Work instruction: Give only the number of lines in the data that contain the word "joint".

Data below:
**********
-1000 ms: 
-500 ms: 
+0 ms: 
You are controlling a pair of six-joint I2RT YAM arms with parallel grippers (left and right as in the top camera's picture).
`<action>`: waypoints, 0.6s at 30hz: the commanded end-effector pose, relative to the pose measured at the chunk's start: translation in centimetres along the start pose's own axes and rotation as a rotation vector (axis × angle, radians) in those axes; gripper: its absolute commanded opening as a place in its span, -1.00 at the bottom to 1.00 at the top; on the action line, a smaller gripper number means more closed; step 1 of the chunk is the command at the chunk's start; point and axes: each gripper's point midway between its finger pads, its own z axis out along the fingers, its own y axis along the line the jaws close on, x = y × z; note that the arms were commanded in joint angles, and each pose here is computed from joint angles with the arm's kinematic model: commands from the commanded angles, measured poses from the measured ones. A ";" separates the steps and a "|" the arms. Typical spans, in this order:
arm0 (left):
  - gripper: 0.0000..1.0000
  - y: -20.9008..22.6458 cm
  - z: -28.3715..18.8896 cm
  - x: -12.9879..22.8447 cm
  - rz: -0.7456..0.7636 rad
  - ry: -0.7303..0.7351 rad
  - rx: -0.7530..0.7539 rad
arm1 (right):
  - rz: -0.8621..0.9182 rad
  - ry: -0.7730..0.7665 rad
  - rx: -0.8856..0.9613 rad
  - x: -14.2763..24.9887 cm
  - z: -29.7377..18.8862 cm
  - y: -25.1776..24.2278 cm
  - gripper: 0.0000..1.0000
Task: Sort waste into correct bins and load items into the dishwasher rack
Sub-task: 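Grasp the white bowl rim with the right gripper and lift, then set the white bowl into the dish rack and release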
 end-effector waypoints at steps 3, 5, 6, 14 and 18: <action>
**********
Problem solution: 2